Snow on the roof, snow on the pines, snow on
the twigs of birches and maple, snow on me, and snow on snow.
Ten billion collisions of snowflakes with the forest occurred
every minute, and each was silent. I could have stayed outside
all day, just soaking it all in. More snow, and more, insulated
the world around me.
Next day I went out on the long Fox Trail for
a late afternoon ski. Boughs of spruce and pine drooped under
the load of snow. I skied though a huge soundless, white world.
The quiet of snow enveloped me. Even the small sounds of my
skis sliding along the trail were muffled in the midst of all
that fluffy snow.
Generally, the world we live in is full of
noise. Kids, radios, airplanes overhead, trains in the far
distance, chickadees, blue jays, ravens, grey jays, and even
the tap of the keys on my computer. When I go to the city the
noise is there ALL the time - cars, trucks, snowplows, fridges,
people, dogs, TVs, and just the overall hum of electricity
everywhere.
Being in the forest after a heavy snow brings
welcome respite to the assault of the noise of humanity. I ski
along the trail, my skis reinforcing the shhh, shhh, shhh that
surrounds me. A ruffed grouse pops out from its resting hole in
the deep snow beside me.
We both take a brief look at the other, then
scurry away, each in our own direction.
I measured the snow by sticking my ski pole
in as far as it would go. Seventy-five centimetres deep - and
more snow expected tomorrow. If I were to step off my skis, and
into the soft snow at the trailside, I would sink nearly up to
my hips!
Yet, deep in the forest the "bunny trails"

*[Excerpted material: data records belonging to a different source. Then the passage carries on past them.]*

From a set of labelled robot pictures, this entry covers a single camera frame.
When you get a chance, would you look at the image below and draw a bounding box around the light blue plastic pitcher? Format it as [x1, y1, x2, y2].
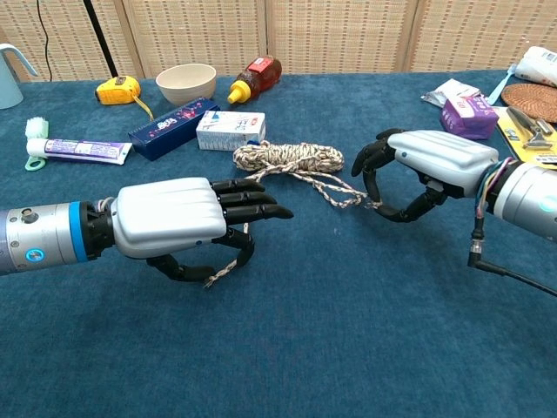
[0, 43, 39, 110]

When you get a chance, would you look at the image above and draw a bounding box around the razor in yellow pack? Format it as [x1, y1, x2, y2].
[495, 105, 557, 171]

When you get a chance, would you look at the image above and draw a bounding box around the thin black hanging cable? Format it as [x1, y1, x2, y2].
[37, 0, 53, 83]

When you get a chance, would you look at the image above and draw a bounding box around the green white brush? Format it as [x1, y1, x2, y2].
[24, 117, 50, 172]

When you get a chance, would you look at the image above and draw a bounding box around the purple small box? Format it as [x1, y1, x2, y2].
[440, 95, 500, 141]

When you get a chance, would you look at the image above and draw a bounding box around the white purple toothpaste tube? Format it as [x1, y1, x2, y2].
[25, 138, 133, 166]

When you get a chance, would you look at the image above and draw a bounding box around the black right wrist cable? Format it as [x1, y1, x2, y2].
[467, 217, 557, 300]

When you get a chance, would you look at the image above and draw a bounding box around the honey bottle yellow cap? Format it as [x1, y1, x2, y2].
[227, 55, 283, 105]

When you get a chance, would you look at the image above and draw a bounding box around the beige bowl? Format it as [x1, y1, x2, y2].
[155, 63, 218, 107]

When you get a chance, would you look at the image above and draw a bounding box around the bamboo folding screen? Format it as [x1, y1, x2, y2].
[0, 0, 557, 83]

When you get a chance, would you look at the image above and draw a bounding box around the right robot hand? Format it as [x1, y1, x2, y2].
[351, 128, 500, 224]

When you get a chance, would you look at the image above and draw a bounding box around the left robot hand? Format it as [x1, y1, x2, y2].
[111, 177, 295, 284]

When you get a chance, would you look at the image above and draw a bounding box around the light blue toothbrush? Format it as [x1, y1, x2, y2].
[486, 64, 519, 106]

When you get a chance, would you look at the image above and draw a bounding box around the yellow tape measure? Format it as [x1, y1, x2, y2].
[95, 75, 156, 122]

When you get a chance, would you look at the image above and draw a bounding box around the round woven coaster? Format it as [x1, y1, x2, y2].
[500, 83, 557, 119]

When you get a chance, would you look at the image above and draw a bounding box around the blue carpet table cover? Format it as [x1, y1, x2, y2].
[0, 69, 557, 418]

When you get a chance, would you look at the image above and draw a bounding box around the silver snack packet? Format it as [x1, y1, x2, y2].
[419, 78, 482, 109]

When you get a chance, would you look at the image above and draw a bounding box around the dark blue toothpaste box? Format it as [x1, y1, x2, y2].
[128, 97, 222, 162]

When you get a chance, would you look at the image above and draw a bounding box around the white speckled rope bundle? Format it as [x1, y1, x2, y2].
[203, 141, 384, 289]

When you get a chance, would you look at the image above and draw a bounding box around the black tripod stand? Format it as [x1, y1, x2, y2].
[82, 0, 119, 78]

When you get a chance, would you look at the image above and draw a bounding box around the white blue carton box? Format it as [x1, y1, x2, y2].
[195, 110, 267, 152]

run. Softly, the snowshoe hares make their way along on top of
the snow. They sink only a few centimetres.
Their small bodies and large feet keep them
up top. As the snow gets deeper, they have more access to the
tender bark of young poplars and maple.
Winter is a good season for them.
Winter is a good season for me too. The snow
lets me get out on skis, and sometimes snowshoes. It lets me
travel across wetlands, and through forests. The snow saves the
imprints of all the wild life of winter, quietly telling the
story of who or what else lives here in the forest.
Viki Mather lives by a lake near Sudbury.